Governments can play a big role in turning immigrant failure into success simply by promoting immigrant neighbourhoods as places to shop, eat and do business. Too often, governments do the opposite, trying to keep visitors and tourists away from poor immigrant areas (this is a big problem in European cities). Giving a district a name, an identity, a prominently publicized mass-transit stop and some resources to make it more amenable to outside customers – programs to spruce up shopfronts and restaurant patios, street signs, sidewalk-widening programs – can turn a lost immigrant area into one teeming with people.

4 – Fourth are citizenship and inclusion barriers, both legal (the ability to become a citizen) and de facto (the ability to participate in the community and have access to the resources of the government with or without citizenship). There is probably nothing more threatening to integration than having a large population living in your city on a more or less permanent basis without a pathway to full, legal citizenship.

Germany learned this the hard way, when two million Turks went 40 years without access to citizenship, and became an isolated, lost generation who couldn’t invest in their communities or futures. (In recent years, German Turks have become citizens in greater numbers, and now are becoming a success story.) The United States is still learning this with its 12 million long-term residents, many of them born in the U.S. These people are “illegal,” and thus lack the privileges of citizenship, including full education access.

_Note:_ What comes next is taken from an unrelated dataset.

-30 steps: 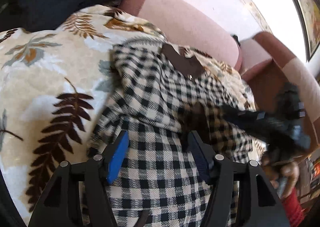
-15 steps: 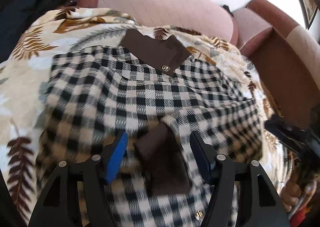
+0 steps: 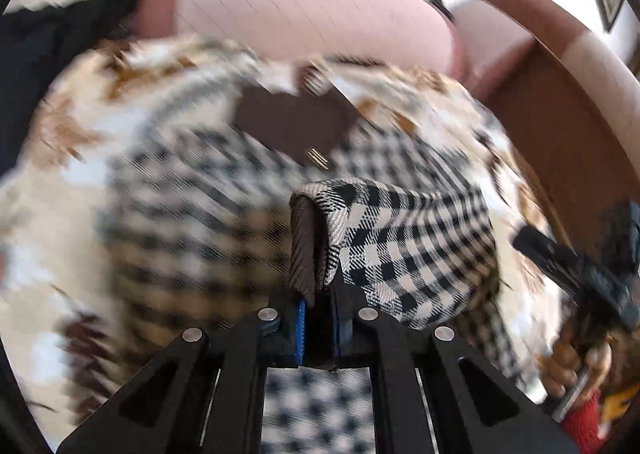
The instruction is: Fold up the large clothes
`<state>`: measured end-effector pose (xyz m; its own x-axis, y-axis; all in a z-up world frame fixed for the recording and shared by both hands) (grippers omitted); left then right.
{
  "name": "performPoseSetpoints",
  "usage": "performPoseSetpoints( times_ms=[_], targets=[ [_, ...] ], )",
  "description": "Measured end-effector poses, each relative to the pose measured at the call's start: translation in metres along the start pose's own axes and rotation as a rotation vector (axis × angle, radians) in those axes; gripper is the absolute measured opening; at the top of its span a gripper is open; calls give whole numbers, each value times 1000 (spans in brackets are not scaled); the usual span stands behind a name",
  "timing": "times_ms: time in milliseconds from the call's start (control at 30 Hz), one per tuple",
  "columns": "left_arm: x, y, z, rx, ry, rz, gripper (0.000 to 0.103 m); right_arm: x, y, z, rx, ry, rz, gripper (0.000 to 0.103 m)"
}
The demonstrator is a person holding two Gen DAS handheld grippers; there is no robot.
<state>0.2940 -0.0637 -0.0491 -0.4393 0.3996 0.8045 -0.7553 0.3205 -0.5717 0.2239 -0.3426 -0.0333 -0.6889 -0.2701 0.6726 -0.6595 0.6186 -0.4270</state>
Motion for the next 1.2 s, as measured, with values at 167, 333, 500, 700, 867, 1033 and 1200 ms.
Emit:
performPoseSetpoints(
  times_ms=[167,333,500,700,867,1033,1200],
  targets=[
    [2,-8,-78,91,-123,-22,9,-19,0,-21,73,8,-1,51],
    [-30,16,-123,156,-168,-95,13,-57,16,-29,121,38,-75,51],
    [-35,26,-151,247,-204,-86,56,-93,28,-9,127,188,-143,50],
    [-19,26,-171,372,-110,-25,63,-97,34,0,281,364,-121,48],
    [4,17,-151,289,-179,32,63,-96,27,15,356,524,-77,49],
    [20,7,-128,230,-205,94,63,-81,12,25,270,491,-61,59],
    [14,2,-109,196,-174,116,64,-42,-27,33,57,294,81,50]
  ],
)
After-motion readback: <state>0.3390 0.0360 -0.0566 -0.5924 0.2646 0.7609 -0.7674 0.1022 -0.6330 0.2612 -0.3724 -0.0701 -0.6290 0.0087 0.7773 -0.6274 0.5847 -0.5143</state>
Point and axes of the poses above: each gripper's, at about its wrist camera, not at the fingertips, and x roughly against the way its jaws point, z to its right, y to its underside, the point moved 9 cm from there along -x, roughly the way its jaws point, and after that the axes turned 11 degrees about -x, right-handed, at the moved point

The result: an enormous lost opportunity.

Ambitious immigrants, if they don’t know they’ll become citizens, won’t invest in their communities, start legal businesses, put their kids in higher education or enter the financial or political system: They’ll be stranded. Whether we call them “illegal aliens” or “temporary foreign workers,” we’re risking failed integration – not just for them but for the wider community around them – if we put up barriers to citizenship, inclusion, voting and economic participation.

Refugees are especially in need of de facto (and eventually legal) citizenship recognition. All refugees are also, on some level, regular immigrants: They are seeking a safer and more stable place for their families, which entails having a job, a secure house, and the ability to affect their surroundings. Some countries, such as Sweden, have left refugees in dangerous limbo by forbidding them from seeking work until they’ve learned the language, if at all. They’re left with little to do but hang around public squares and malls, creating a negative public image that helps spread anti-refugee rhetoric, all because the newcomers are barred from normal life.

The most successful and non-controversial refugee groups are those that are transformed, as quickly as possible, into regular “economic” immigrants: If they’re included quickly in the employment, education and housing systems of the established immigrant community, they will be more likely to stabilize their lives, give up their temporary mindset and become valuable members of their communities.

If we fear for the futures of our newly settled refugees – or worry that the 300,000 immigrants who settle in our cities every year won’t live the Canadian dream of the previous millions – then we need to step back and look at what has worked. We need to follow the dotted line that leads from a faraway country, through a low-cost neighbourhood somewhere, into the centre of our economies and lives. And we need to see where that line may be interrupted, and restore its path. Integration is something that happens, naturally, if we provide the right footholds.

Doug Saunders is The Globe and Mail’s international affairs columnist.